> PROBLEM TO SOLVE:
For this exercise, reproduce the entries below exactly, but only from the line containing "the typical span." through the line containing "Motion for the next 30", both included.

** Opening DATA FOR REVIEW block **

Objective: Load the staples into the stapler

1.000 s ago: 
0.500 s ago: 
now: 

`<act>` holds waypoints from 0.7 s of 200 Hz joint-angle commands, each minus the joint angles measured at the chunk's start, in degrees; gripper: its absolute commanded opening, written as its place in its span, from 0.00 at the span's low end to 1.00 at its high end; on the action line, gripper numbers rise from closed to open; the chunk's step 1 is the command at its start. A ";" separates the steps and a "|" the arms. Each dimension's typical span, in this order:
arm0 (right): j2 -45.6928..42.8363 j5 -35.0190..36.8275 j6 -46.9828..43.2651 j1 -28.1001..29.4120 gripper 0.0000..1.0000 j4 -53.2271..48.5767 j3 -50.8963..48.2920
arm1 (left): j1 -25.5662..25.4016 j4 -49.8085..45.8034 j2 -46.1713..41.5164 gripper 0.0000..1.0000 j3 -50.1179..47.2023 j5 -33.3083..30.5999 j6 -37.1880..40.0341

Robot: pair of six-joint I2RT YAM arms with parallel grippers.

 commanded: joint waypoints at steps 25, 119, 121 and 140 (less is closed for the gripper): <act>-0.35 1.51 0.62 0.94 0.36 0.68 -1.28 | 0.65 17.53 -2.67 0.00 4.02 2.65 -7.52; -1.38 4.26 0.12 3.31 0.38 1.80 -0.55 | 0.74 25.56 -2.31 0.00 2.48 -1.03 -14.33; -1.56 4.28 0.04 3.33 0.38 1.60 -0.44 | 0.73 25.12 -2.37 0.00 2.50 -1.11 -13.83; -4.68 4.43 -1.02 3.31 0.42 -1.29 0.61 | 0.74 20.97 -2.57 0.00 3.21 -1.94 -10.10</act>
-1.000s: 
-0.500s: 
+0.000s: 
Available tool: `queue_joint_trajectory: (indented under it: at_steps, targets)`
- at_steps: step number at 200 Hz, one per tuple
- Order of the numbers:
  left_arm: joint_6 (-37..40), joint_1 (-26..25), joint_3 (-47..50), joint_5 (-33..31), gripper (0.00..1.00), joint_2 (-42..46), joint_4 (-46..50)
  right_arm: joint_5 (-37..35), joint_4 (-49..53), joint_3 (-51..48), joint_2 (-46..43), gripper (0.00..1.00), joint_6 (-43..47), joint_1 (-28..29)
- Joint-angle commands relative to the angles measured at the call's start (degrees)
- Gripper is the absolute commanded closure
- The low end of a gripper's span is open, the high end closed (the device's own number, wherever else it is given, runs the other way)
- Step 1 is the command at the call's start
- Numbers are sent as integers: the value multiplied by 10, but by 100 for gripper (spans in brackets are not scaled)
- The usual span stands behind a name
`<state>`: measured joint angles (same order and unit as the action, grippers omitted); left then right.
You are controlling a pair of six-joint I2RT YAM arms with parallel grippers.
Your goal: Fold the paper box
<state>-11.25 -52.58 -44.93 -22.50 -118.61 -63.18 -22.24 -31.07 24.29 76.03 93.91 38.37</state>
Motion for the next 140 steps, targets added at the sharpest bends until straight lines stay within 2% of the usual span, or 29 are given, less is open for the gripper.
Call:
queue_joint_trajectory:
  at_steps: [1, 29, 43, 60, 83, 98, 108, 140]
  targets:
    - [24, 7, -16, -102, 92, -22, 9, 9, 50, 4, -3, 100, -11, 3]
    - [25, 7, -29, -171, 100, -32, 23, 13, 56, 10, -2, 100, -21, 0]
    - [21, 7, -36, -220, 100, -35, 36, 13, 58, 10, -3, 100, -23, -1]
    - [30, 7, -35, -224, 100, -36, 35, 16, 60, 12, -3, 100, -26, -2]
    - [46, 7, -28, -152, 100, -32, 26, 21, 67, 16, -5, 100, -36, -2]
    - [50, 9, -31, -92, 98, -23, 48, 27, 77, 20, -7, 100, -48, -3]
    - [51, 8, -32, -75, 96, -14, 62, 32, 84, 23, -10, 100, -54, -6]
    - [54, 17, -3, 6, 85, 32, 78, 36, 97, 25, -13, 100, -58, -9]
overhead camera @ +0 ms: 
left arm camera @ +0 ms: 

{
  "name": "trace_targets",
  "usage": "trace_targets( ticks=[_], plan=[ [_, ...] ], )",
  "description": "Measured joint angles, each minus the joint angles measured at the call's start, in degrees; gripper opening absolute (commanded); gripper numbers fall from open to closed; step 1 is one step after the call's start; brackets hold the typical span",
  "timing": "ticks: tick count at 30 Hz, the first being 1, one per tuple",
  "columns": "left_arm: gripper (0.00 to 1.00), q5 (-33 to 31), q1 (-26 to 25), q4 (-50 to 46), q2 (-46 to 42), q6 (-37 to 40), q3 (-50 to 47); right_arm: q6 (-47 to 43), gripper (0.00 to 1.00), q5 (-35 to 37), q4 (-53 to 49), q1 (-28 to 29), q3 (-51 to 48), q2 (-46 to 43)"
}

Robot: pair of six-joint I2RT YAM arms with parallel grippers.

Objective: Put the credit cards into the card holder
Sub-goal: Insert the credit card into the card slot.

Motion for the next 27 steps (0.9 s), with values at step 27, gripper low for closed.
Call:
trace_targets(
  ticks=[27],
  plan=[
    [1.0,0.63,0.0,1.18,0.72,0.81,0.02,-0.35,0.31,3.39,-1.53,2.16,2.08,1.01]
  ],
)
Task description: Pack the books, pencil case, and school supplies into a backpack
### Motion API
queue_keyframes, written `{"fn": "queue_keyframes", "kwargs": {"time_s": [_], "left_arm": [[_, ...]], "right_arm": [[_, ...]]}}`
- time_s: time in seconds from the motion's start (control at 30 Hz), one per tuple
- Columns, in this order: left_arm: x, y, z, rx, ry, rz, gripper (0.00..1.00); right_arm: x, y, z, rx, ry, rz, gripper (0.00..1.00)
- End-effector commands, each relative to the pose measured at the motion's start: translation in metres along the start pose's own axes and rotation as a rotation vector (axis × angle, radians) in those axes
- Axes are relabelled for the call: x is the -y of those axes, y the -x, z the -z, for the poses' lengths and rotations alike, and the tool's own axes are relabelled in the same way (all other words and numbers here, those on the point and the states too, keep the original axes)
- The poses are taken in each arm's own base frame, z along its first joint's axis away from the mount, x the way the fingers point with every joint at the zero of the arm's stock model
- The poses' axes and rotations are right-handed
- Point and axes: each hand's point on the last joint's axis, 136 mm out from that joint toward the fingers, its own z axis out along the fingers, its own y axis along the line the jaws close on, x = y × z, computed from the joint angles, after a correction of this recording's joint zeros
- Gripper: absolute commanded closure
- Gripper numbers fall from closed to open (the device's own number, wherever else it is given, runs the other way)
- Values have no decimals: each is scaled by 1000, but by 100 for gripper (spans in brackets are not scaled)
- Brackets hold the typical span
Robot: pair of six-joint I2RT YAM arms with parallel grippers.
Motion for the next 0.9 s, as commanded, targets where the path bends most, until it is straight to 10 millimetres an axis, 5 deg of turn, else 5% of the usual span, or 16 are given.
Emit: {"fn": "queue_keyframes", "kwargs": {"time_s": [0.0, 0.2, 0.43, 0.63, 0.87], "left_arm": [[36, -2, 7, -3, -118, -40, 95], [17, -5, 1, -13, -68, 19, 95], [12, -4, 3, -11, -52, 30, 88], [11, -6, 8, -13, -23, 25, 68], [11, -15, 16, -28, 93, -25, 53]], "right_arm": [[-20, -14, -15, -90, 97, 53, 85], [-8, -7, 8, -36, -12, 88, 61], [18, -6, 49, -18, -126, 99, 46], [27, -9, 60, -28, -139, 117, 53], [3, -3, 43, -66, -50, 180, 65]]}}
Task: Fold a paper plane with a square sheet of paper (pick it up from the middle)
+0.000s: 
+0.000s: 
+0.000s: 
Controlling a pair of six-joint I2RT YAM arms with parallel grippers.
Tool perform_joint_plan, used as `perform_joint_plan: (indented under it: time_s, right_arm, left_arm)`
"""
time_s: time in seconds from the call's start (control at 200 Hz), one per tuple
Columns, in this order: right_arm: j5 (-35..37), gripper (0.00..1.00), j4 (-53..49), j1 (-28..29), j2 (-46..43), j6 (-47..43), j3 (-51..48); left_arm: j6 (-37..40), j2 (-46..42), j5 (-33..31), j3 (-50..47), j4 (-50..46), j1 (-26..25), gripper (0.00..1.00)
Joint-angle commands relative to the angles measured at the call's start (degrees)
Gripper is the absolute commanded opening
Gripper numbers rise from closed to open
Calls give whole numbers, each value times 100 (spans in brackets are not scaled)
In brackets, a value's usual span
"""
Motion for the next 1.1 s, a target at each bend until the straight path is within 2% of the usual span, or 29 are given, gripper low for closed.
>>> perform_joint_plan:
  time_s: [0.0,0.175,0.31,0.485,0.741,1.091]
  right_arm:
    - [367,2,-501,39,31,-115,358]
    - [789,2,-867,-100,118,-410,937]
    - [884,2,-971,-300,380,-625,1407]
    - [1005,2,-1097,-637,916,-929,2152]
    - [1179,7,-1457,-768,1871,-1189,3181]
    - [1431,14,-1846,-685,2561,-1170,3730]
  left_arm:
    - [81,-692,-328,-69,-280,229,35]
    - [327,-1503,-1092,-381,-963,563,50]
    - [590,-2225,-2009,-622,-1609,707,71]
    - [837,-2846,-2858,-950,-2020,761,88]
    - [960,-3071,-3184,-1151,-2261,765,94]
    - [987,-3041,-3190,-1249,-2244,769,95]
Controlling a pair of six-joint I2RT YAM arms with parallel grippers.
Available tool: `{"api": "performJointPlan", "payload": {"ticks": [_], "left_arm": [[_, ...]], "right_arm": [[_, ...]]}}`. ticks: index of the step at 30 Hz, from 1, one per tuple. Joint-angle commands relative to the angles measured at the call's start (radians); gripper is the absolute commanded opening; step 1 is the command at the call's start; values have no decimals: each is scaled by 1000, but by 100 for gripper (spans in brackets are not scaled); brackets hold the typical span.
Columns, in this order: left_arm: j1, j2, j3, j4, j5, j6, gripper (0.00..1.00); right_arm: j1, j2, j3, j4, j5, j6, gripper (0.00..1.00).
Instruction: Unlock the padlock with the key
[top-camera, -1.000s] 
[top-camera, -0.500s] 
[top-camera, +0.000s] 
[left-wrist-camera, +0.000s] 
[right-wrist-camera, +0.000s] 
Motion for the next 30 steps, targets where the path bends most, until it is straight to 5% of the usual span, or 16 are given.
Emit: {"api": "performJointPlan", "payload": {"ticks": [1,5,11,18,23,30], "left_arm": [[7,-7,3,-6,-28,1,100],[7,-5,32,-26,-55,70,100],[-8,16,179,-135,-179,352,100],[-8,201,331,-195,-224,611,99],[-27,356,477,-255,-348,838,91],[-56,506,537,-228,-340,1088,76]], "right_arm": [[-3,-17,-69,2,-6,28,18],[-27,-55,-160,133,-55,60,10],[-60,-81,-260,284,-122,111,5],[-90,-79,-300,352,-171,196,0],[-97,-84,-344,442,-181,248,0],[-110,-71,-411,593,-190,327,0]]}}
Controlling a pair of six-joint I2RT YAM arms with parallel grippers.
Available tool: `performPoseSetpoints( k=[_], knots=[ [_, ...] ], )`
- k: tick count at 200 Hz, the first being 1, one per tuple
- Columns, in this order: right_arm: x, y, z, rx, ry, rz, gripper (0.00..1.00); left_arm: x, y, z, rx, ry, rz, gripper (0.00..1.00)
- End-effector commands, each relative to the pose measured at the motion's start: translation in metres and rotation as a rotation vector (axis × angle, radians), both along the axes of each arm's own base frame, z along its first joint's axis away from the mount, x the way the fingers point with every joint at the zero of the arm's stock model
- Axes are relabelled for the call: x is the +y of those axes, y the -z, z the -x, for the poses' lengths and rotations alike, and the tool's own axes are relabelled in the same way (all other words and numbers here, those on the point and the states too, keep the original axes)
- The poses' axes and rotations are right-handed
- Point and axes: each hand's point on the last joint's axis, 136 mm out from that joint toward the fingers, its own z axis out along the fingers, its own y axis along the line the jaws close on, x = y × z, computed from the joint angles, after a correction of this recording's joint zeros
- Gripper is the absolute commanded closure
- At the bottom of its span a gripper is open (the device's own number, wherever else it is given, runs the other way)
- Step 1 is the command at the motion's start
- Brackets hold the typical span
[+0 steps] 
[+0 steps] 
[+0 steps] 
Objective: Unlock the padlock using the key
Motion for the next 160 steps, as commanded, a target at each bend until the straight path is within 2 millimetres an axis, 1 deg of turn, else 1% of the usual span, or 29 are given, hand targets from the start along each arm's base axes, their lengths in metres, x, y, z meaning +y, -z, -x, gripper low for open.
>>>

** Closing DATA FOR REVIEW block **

> TASK SOLUTION:
Available tool: `{"api": "performJointPlan", "payload": {"ticks": [_], "left_arm": [[_, ...]], "right_arm": [[_, ...]]}}`. ticks: index of the step at 30 Hz, from 1, one per tuple. Joint-angle commands relative to the angles measured at the call's start (radians); gripper is the absolute commanded opening; step 1 is the command at the call's start; values have no decimals: each is scaled by 1000, but by 100 for gripper (spans in brackets are not scaled); brackets hold the typical span.
Columns, in this order: left_arm: j1, j2, j3, j4, j5, j6, gripper (0.00..1.00); right_arm: j1, j2, j3, j4, j5, j6, gripper (0.00..1.00).
Instruction: Unlock the padlock with the key
[top-camera, -1.000s] 
[top-camera, -0.500s] 
[top-camera, +0.000s] 
[left-wrist-camera, +0.000s] 
[right-wrist-camera, +0.000s] 
Motion for the next 30 steps, targets where the path bends most, until it is straight to 5% of the usual span, or 16 are given.

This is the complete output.